Federal prosecutors just announced they’ve charged four New Yorkers — including two current city employees — with mail fraud for stealing more than $8 million in food stamp benefits from the U.S. Department of Agriculture.
The complaint, unsealed in Manhattan federal court today, accuses four New York women — including three who either currently or previously worked for the city’s Human Resources Administration — of spending three years accessing computer databases to approve more than 1,500 food stamp cases under bogus names, addresses, and Social Security numbers.
One of the women, Alice Bradford, allegedly paid friends to use their mailing addresses, which she and Tori Jackson (who worked for the HRA from 2001 to 2010) passed onto Vanee Sykes, an HRA employee who would then assign phony names and income data and approve the fraudulent food stamp applications.

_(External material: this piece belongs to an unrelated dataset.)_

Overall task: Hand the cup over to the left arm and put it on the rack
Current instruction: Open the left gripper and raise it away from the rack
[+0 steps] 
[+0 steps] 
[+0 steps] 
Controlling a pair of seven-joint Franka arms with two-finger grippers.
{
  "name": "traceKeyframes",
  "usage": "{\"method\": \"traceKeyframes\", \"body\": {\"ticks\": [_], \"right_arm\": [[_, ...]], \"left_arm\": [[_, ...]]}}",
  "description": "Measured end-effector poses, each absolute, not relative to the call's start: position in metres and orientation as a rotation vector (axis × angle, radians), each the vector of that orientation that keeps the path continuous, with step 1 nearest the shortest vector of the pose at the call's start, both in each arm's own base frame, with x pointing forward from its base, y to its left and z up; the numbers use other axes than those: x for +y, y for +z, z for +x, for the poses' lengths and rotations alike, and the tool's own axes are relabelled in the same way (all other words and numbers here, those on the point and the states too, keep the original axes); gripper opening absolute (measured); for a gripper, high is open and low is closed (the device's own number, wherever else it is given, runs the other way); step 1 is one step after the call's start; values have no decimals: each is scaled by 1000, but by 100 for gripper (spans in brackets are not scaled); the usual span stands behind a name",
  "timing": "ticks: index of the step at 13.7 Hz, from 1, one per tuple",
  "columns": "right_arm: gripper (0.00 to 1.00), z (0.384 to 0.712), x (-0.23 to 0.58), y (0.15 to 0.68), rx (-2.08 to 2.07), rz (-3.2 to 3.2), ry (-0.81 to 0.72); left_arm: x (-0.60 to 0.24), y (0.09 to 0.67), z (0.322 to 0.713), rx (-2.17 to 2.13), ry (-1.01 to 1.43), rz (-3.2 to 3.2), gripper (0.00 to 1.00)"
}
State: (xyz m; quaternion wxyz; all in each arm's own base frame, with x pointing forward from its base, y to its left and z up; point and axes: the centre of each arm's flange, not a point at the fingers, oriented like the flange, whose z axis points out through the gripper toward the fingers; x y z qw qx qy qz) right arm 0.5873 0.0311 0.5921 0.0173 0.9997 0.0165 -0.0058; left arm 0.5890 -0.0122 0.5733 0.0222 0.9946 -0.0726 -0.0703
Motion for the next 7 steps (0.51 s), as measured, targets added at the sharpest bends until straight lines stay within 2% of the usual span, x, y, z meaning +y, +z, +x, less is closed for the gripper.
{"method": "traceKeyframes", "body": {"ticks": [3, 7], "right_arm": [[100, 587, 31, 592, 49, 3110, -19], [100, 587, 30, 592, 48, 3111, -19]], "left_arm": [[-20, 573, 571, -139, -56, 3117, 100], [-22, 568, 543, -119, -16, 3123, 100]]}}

Also charged is a 30-year HRA veteran named Lois Johnson, who supposedly controlled a post-office box to which several of the food stamp cards were sent.
Since 2007, the four women then collected and resold food stamps worth a cumulative total of more than $8 million.
In a statement, Department of Investigation commissioner Rose Hearn said the women turned the food stamp program “into their own feeding trough, consuming $8 million intended for needy New Yorkers.”
“Most disturbing,” Hearn said, “is that a veteran HRA supervisor is at the heart of this charged crime and monumental abuse of trust. She turned her expertise against her own agency and the taxpayers and steered a staggering sum of money to herself and her criminal associates.”
The four women are awaiting arraignment. Each is charged with one count of mail fraud and could face up to 20 years in prison, if convicted.